• _TASK DETAILS_:
Sift the material for lines containing "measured", and return them.

• _STORED DATA_:
------------------------------------------------

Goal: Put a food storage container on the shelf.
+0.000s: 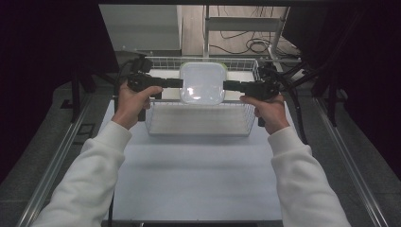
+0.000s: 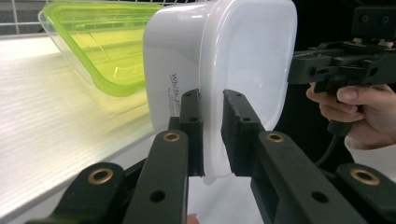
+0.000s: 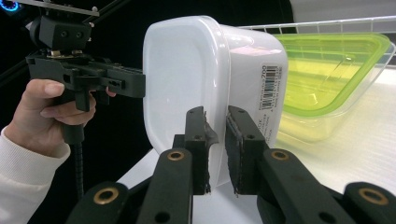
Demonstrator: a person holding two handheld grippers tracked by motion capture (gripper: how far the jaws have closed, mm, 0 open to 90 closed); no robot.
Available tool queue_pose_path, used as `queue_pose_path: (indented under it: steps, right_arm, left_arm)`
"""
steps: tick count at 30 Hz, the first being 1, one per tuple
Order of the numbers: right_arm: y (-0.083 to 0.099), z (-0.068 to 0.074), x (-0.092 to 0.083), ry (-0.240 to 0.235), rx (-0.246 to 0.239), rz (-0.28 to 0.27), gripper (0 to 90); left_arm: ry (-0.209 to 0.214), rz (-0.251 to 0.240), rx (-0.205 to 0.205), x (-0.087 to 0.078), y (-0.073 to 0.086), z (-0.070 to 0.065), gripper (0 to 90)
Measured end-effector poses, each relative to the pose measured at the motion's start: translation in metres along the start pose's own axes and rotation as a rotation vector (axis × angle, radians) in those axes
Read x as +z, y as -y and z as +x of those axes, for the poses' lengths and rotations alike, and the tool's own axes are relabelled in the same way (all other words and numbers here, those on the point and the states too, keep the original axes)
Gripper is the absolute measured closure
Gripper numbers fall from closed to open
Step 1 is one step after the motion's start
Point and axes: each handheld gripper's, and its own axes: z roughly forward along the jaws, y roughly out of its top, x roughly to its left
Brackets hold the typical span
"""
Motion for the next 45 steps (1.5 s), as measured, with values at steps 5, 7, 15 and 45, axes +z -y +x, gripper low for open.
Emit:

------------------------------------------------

• _TASK OUTPUT_:
Measured end-effector poses, each relative to the pose measured at the motion's start: translation in metres along the start pose's own axes and rotation as a rotation vector (axis × angle, radians) in those axes
Gripper is the absolute measured closure
Motion for the next 45 steps (1.5 s), as measured, with values at steps 5, 7, 15 and 45, axes +z -y +x, gripper low for open.

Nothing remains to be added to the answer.